• WHAT IS EXPECTED
Please transcribe the listing below in full, exactly as written, leaving out its pictures.

* * *

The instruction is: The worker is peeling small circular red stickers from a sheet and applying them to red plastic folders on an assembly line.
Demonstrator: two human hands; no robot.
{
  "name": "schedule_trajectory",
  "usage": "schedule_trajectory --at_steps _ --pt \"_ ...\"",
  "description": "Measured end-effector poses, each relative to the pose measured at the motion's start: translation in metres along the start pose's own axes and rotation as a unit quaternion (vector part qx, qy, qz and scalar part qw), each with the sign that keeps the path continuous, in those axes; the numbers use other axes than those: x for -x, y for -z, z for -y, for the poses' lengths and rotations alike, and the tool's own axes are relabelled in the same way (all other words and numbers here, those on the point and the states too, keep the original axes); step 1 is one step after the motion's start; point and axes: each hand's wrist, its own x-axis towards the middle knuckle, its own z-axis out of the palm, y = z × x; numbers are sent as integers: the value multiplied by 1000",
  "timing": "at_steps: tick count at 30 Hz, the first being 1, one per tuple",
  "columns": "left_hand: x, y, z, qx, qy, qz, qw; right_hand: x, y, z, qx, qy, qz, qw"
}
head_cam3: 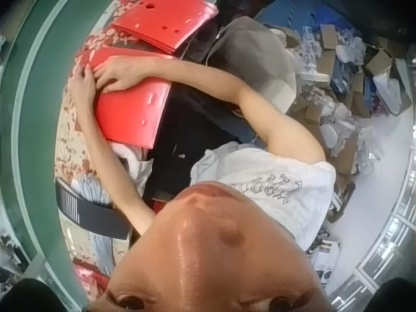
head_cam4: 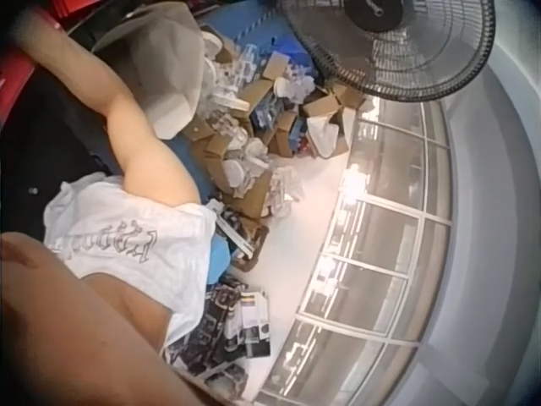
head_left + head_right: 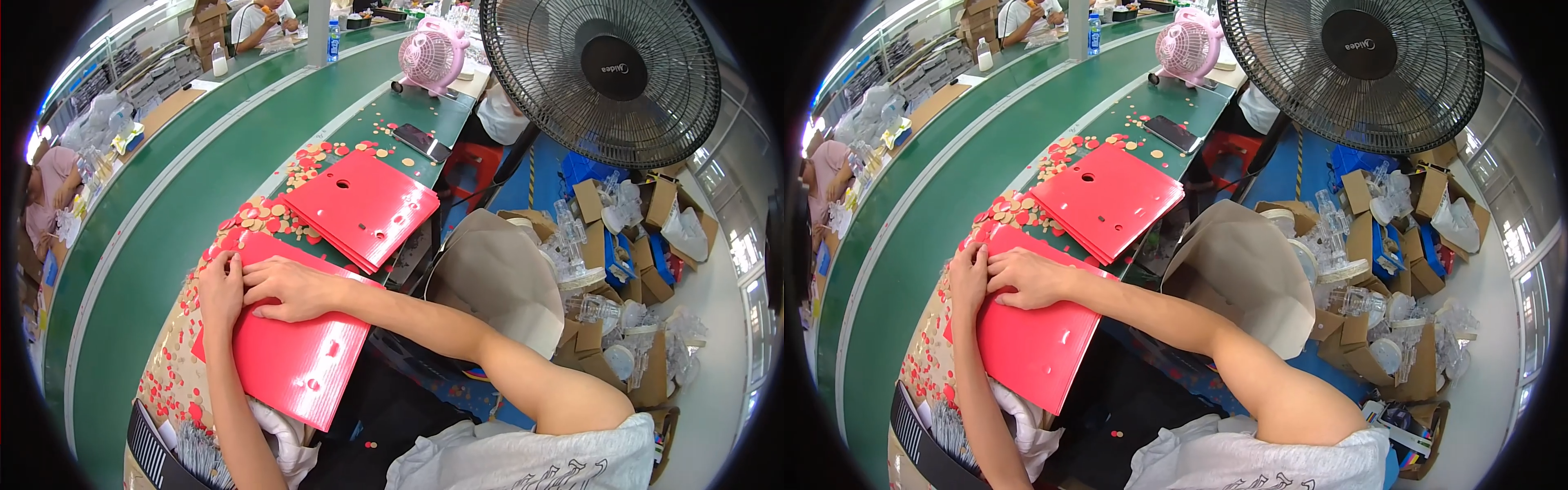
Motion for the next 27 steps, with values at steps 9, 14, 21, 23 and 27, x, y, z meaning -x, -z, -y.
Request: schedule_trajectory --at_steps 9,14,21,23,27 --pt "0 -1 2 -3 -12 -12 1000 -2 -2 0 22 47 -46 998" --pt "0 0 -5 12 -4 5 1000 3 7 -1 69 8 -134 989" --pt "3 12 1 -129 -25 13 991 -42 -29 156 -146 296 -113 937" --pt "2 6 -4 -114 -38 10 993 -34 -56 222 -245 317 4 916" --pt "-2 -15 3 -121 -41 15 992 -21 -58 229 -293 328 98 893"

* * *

• EXERCISE OUTPUT
The instruction is: The worker is peeling small circular red stickers from a sheet and applying them to red plastic folders on an assembly line.
Demonstrator: two human hands; no robot.
{
  "name": "schedule_trajectory",
  "usage": "schedule_trajectory --at_steps _ --pt \"_ ...\"",
  "description": "Measured end-effector poses, each relative to the pose measured at the motion's start: translation in metres along the start pose's own axes and rotation as a unit quaternion (vector part qx, qy, qz and scalar part qw), each with the sign that keeps the path continuous, in those axes; the numbers use other axes than those: x for -x, y for -z, z for -y, for the poses' lengths and rotations alike, and the tool's own axes are relabelled in the same way (all other words and numbers here, those on the point and the states too, keep the original axes); step 1 is one step after the motion's start; point and axes: each hand's wrist, its own x-axis towards the middle knuckle, its own z-axis out of the palm, y = z × x; numbers are sent as integers: the value multiplied by 1000",
  "timing": "at_steps: tick count at 30 Hz, the first being 1, one per tuple",
  "columns": "left_hand: x, y, z, qx, qy, qz, qw; right_hand: x, y, z, qx, qy, qz, qw"
}
head_cam3: 
head_cam4: 
head_left + head_right: 
Motion for the next 27 steps, with values at steps 9, 14, 21, 23 and 27, x, y, z meaning -x, -z, -y.
Request: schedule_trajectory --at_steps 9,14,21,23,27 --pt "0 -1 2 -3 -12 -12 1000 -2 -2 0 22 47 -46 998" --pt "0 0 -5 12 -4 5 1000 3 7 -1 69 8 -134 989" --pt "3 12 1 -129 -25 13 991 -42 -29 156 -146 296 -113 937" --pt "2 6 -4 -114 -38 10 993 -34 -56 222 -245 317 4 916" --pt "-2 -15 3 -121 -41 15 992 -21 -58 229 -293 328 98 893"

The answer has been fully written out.